**ASSIGNMENT**
Give the number of lines in the entries below that contain "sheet". Write nothing besides it.

**DATA EXCERPTS**
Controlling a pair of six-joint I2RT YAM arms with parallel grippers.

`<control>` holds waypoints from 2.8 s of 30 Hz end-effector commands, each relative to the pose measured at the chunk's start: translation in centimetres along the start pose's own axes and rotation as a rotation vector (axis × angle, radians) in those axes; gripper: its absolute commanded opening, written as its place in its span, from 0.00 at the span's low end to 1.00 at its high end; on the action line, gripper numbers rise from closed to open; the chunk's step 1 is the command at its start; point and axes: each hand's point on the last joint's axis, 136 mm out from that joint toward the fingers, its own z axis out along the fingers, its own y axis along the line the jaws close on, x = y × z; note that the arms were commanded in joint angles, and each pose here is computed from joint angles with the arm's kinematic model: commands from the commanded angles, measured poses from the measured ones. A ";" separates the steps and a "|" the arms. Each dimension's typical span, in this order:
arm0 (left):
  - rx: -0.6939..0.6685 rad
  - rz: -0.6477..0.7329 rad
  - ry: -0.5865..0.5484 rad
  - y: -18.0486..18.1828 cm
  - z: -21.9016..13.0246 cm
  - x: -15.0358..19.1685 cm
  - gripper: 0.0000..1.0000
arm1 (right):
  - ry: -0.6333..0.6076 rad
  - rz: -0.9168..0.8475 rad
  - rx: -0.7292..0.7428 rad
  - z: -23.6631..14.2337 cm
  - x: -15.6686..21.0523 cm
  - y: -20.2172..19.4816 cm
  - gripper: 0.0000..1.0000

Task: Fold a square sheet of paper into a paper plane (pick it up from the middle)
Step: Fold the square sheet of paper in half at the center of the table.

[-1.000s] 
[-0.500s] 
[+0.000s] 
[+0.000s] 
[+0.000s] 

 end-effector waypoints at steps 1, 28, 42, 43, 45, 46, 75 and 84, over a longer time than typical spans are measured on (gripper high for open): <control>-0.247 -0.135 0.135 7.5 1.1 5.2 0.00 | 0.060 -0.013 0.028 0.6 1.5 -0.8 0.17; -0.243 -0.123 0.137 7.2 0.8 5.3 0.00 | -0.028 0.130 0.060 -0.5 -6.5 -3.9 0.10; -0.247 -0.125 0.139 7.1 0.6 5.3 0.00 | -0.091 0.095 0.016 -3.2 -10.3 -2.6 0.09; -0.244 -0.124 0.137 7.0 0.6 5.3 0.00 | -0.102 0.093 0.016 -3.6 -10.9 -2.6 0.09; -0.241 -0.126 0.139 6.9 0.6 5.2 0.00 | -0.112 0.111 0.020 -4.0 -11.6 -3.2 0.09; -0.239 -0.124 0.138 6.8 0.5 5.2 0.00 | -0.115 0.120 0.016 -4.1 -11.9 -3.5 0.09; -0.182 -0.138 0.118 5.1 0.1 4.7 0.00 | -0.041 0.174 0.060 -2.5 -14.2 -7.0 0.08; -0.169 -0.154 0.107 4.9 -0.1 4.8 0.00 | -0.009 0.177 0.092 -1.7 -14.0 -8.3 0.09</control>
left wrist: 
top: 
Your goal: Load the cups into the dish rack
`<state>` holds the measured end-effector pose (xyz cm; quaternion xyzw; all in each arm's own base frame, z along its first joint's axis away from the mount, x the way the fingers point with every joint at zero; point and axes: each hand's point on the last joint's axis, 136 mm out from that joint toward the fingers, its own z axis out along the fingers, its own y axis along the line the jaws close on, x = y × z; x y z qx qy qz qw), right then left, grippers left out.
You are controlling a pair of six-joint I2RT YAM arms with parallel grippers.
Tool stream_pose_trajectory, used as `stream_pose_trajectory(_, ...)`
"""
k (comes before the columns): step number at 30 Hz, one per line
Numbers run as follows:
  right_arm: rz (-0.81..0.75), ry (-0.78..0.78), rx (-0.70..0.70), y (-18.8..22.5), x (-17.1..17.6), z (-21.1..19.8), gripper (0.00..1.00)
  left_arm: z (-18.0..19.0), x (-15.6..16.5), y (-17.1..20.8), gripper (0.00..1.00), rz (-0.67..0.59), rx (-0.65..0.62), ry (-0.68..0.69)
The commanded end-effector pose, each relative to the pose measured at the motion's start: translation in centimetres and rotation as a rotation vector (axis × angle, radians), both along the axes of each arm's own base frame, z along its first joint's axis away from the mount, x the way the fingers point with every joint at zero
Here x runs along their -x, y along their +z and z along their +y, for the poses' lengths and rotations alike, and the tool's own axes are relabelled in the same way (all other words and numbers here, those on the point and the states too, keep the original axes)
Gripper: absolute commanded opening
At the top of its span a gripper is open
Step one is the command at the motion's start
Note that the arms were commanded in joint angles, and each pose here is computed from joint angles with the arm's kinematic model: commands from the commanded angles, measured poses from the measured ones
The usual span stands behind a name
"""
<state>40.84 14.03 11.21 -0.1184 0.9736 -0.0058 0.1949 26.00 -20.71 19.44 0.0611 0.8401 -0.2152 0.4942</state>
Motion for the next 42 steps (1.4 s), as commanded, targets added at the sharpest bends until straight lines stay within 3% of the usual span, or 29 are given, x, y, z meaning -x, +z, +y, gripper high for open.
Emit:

**EXERCISE SOLUTION**
2